Exercise> What lines of the data hold the string "left"? Pull each one out.

(Exercise inputs begins)

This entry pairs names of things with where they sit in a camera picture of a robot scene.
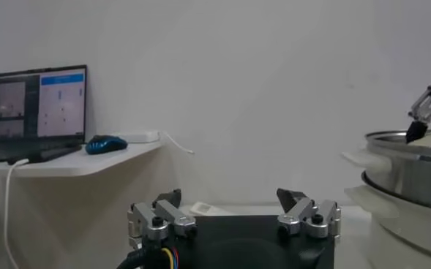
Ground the white adapter box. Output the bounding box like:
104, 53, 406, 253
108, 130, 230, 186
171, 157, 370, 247
114, 130, 161, 144

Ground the black laptop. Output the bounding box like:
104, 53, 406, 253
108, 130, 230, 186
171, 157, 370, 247
0, 64, 89, 164

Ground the blue computer mouse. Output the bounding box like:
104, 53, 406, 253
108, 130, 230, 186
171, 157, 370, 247
85, 134, 129, 156

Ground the stainless steel steamer basket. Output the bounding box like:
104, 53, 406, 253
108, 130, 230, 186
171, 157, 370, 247
341, 129, 431, 215

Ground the white charging cable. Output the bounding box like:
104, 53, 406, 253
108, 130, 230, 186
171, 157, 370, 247
3, 158, 31, 269

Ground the glass lid with white handle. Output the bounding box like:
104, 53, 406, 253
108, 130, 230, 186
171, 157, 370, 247
189, 201, 238, 216

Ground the white side table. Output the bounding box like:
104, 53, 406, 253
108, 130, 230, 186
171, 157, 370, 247
0, 140, 165, 269

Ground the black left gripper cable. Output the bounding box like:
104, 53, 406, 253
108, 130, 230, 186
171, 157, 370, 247
116, 246, 181, 269

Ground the white short cable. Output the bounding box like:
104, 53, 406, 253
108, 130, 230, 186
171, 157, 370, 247
159, 130, 195, 155

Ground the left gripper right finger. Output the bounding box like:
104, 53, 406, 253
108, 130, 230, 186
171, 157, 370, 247
276, 188, 342, 240

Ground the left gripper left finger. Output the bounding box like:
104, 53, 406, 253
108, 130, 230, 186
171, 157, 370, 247
127, 188, 198, 250

(Exercise inputs ends)

Output of the exercise>
Ground the black left gripper cable. Output the bounding box like:
Ground the left gripper right finger. Output the bounding box like:
Ground the left gripper left finger. Output the bounding box like:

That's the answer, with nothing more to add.